By performing these three connection methods to construct connected graphs, the similarity of relationships of cells in different batches are obtained.

4.3. Correcting Batch Effects by GAN

Instead of selecting a batch as the “anchor” and transforming other batches to the “anchor” batch in turn as other MNN-based algorithms do, IMGG adopts the strategy of finding an intermediate batch and transforming all batches to the intermediate batch at the same time.

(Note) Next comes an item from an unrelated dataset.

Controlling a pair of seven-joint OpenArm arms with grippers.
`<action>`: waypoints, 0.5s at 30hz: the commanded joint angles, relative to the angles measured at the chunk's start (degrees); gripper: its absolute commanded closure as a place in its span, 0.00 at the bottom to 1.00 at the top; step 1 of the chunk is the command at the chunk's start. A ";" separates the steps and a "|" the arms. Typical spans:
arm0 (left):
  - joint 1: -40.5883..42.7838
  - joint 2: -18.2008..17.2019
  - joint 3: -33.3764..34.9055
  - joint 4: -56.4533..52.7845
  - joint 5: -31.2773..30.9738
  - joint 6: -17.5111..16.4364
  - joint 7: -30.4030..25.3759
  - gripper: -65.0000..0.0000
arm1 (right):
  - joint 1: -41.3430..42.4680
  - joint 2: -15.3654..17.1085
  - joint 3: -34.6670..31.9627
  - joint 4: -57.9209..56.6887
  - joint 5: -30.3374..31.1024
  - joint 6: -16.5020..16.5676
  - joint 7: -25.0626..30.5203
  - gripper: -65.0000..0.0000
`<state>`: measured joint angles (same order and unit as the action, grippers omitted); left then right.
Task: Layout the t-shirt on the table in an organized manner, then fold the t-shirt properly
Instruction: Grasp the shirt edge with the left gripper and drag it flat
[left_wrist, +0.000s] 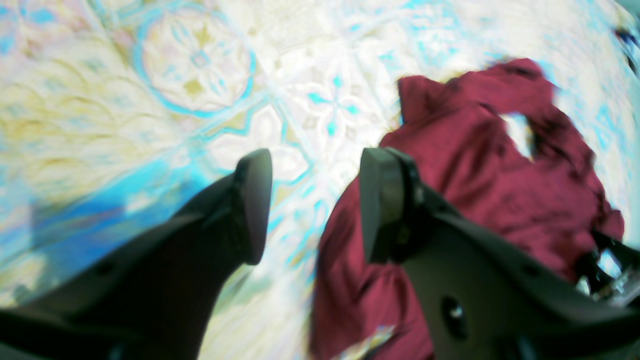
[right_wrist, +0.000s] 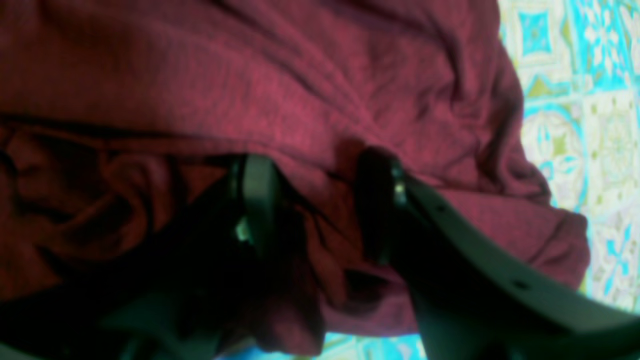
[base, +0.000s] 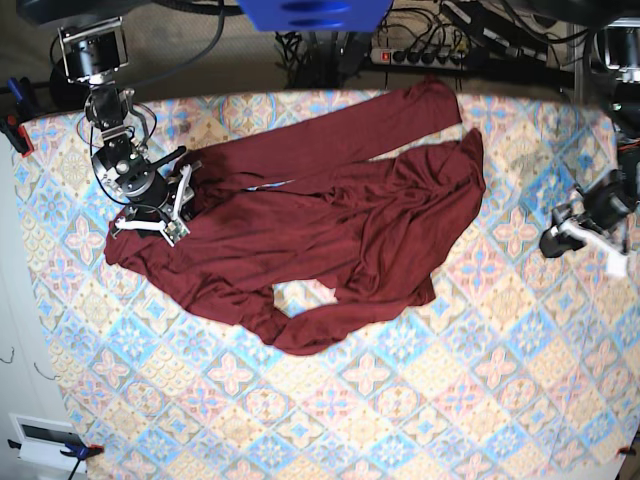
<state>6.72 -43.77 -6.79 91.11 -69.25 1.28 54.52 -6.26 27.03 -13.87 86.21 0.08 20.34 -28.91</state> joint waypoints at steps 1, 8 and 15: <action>-5.45 1.09 3.84 -1.57 -0.42 -1.06 -0.41 0.57 | 0.77 0.89 0.37 0.69 -0.47 -0.43 0.11 0.62; -23.64 17.70 15.97 -17.22 11.63 -1.06 -0.59 0.57 | 0.77 0.89 0.37 0.77 -0.47 -0.43 0.11 0.62; -33.93 27.99 22.30 -32.34 25.69 -1.06 -3.05 0.57 | 0.77 0.89 0.46 0.77 -0.47 -0.43 0.20 0.62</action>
<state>-25.89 -15.00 15.88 57.89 -43.27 0.19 51.57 -6.02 27.00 -13.85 86.26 -0.12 20.32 -28.86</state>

Firstly, we mapped the connected graphs obtained from the embedding space to the HVGs’ space, and randomly sampled each batch of cells on each connected graph to obtain a cohort of similar cells from different batches. To build the intermediate batch we designed three patterns, i.e., Mean, Max, and Min. For the Mean pattern, IMGG selects the mean value of each gene expression in the similar cell cohort as the synthesis target, which has the advantage of equalizing the differences in gene expression between batches and does not cause the corrected data to deviate from the normal range of values due to abnormalities in one batch. For the Max pattern, IMGG selects the maximum value of each gene expression in the similar cell cohort as the synthesis target, which has the advantage of combining the benefit points of different techniques when the batches are from different techniques and reflects a more comprehensive gene expression. For the Min pattern, IMGG selects the minimum value of each gene expression in the similar cell cohort as the synthesis target, which does not seem to be beneficial, but we did not remove it for the sake of algorithmic integrity. Using the synthesis point of each cohort as the target domain and the respective gene expression of the cells in the cohort as the source domain, a network was trained using GAN to transform from the source domain to the target domain, whereas the batch effects could be corrected later using the trained generator.

4.4. Model Details

As shown in Figure 12, we used a residual fully connected layer as the generator of the GAN; each fully connected unit contains Linear, BatchNormal, and Mish activations [26]. Finally, the ReLU activation function was used to ensure that the output conformed to the gene expression distribution.

To facilitate and stabilize the GAN training process, adversarial losses were optimized via the WGAN-GP [27].

The loss function of the discriminator is:

$$L_{adv}=\underset{\tilde{x}~{\mathbb{P}}_g}{\mathbb{E}}\left[D\left(\tilde{x}\right)\right]-\underset{x~{\mathbb{P}}_r}{\mathbb{E}}\left[D\left(x\right)\right]+\lambda \underset{\tilde{x}~{\mathbb{P}}_{\tilde{x}}}{\mathbb{E}}\left[{\left({\Vert {\nabla }_{\tilde{x}}D\left(\tilde{x}\right)\Vert }_2-1\right)}^2\right]$$

(1)

The loss function of the generator is:

$$L_g=-\underset{\tilde{x}~{\mathbb{P}}_g}{\mathbb{E}}\left[D\left(\tilde{x}\right)\right]$$

(2)

However, in practice, we found that it would be difficult to integrate multiple batches of distributions using only the WGAN-GP loss, so we added a reconstruction loss to help GAN fit multiple batches of distributions better and faster, with good experimental results (Appendix A.4).

$$L_{rec}=\underset{\tilde{x}~{\mathbb{P}}_g,x~{\mathbb{P}}_r}{\mathbb{E}}\left[{\Vert \tilde{x}-x\Vert }_2\right]·n$$

(3)

where $n$ is the number of genes.

We adopted the Adam optimizer [28] to train the networks, with a learning rate of 0.0002. The total time cost depends on the time spent building intermediate data and network-optimization parameters (epoch, batch size), and users can adjust all hyper-parameters to achieve better results.

All jobs are run on a Linux server configured with an Intel(R) Xeon(R) Gold 6226R CPU @ 2.90 GHz, 376 G DDR4 RAM, and a 32 G Tesla V100S GPU.